Мари, стоя рядом с ним на узкой улочке, смотрела, как смуглые продавщицы кладут черепа Джозефу в кулек.
— Не надо, — проговорила Мари.
— Но почему? — возразил Джозеф.
— Не надо сразу после того.
— После подземелья?
Мари кивнула.
— Да что в них плохого?
— Они, наверное, ядовитые.
— Оттого, что в форме черепа?
— Нет.
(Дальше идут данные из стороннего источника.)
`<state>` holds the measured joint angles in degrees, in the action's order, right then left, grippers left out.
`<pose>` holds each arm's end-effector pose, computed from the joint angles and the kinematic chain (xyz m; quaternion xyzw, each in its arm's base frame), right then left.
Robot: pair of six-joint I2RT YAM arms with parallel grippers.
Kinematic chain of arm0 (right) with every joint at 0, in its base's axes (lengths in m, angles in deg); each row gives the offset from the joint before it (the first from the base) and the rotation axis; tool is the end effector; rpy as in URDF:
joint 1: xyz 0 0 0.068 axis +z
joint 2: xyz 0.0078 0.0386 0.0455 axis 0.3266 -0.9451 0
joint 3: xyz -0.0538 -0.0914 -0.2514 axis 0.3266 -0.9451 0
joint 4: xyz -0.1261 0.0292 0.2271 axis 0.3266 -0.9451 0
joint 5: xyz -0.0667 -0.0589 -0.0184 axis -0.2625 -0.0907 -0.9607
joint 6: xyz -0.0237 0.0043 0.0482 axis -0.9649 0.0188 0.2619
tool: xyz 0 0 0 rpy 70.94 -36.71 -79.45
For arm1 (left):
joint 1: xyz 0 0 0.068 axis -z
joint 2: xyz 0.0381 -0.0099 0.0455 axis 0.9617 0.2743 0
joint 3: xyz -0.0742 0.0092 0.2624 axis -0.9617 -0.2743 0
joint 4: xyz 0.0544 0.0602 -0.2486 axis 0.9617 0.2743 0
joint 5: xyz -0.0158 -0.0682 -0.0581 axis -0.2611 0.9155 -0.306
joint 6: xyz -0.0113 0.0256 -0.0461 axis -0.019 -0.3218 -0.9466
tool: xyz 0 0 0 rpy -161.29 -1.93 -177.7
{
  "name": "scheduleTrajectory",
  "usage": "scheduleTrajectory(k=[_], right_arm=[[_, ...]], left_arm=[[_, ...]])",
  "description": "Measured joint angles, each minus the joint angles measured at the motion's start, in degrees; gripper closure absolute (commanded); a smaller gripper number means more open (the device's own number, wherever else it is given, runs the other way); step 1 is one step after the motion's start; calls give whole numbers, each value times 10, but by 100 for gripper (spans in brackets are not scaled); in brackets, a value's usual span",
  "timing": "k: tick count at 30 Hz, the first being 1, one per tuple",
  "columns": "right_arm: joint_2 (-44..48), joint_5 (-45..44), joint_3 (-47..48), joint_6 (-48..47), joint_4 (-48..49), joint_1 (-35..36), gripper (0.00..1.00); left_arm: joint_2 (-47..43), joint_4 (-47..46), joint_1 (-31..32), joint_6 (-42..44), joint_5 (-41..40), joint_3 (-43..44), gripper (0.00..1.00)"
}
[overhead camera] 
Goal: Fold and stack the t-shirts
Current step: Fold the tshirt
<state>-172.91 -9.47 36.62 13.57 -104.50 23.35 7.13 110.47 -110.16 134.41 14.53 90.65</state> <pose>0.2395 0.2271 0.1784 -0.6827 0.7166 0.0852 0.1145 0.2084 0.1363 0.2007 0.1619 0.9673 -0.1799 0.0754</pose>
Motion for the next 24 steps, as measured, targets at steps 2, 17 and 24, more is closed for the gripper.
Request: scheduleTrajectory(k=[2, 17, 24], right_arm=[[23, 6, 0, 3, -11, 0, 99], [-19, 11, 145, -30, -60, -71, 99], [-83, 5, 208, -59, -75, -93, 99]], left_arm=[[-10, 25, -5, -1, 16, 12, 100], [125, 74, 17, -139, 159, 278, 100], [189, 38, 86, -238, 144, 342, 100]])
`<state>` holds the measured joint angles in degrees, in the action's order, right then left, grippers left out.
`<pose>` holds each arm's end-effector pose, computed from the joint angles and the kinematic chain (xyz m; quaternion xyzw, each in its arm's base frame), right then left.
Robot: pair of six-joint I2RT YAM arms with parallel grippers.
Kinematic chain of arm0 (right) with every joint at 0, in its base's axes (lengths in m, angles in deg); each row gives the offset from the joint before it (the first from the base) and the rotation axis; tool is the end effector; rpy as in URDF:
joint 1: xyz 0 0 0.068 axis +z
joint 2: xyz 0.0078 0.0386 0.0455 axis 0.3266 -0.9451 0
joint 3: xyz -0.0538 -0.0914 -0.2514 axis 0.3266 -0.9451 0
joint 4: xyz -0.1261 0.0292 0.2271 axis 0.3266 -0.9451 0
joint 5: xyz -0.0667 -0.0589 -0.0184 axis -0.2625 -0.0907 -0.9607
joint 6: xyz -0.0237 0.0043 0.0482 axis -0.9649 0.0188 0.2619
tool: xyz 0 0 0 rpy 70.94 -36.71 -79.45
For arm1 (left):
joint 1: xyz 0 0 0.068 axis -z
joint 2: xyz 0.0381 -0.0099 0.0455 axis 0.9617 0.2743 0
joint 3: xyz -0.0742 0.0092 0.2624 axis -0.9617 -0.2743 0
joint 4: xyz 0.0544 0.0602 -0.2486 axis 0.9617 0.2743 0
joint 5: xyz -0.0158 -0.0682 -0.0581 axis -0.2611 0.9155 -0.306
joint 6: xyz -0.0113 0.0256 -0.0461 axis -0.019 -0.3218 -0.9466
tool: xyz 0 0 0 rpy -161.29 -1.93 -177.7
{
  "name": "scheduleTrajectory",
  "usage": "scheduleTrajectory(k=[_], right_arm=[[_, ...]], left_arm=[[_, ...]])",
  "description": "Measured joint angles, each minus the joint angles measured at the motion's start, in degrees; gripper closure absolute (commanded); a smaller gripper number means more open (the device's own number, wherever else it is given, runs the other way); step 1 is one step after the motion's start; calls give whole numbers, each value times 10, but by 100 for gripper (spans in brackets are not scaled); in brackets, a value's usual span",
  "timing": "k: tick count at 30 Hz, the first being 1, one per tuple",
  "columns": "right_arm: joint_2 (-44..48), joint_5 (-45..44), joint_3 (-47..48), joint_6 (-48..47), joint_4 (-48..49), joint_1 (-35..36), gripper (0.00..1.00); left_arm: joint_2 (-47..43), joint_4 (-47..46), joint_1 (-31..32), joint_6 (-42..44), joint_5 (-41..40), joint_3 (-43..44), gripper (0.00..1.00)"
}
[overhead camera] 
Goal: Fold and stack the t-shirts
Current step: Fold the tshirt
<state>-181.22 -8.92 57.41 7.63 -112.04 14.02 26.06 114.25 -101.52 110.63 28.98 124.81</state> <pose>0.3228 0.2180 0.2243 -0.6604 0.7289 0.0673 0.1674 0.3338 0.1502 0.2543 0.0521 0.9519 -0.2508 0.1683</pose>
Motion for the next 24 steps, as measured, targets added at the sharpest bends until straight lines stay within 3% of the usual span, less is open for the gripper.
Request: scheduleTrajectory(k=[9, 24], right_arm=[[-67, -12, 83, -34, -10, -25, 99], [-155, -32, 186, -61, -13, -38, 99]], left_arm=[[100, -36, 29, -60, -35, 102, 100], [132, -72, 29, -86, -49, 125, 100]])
Сахар на вид сомнительный, и еще неизвестно, кем они изготовлены: может, у этих людей кишечная колика.
— Милая моя Мари! Да у всех мексиканцев кишечная колика.
— Ну и ешь тогда сам!
— Увы, бедный Йорик, — произнес Джозеф, заглянув в кулек.
Они двинулись по узенькой улочке: оконные рамы высоких домов были выкрашены желтым; из-за розовых железных решеток просачивался пряный запах тамаля [15], слышался оттуда и плеск воды забытого фонтанчика, струи которой падали на невидимые кафельные плитки. В клетках из бамбука, тесно сбившись, чирикали пташки; кто-то играл на пианино Шопена.
— Надо же, здесь — и вдруг Шопен! — поднял глаза Джозеф. — До чего странно… Интересный, между прочим, мост. Подержи-ка.
Пока Мари держала кулек со сладостями, Джозеф сфотографировал красный мостик, соединявший два белых здания, по которому вышагивал мужчина, перекинув через плечо ярко-красную мексиканскую шаль.
— Отлично, — сказал Джозеф.
Мари приблизилась к нему, поглядела в сторону, а потом снова на него. Губы ее беззвучно шевелились, глаза беспокойно моргали, тонкая жилка на шее напряглась, будто проволока, бровь слегка подергивалась. Она ступила на обочину, покачнулась, взмахнула руками, что-то проговорила и, в попытке удержать равновесие, выронила кулек.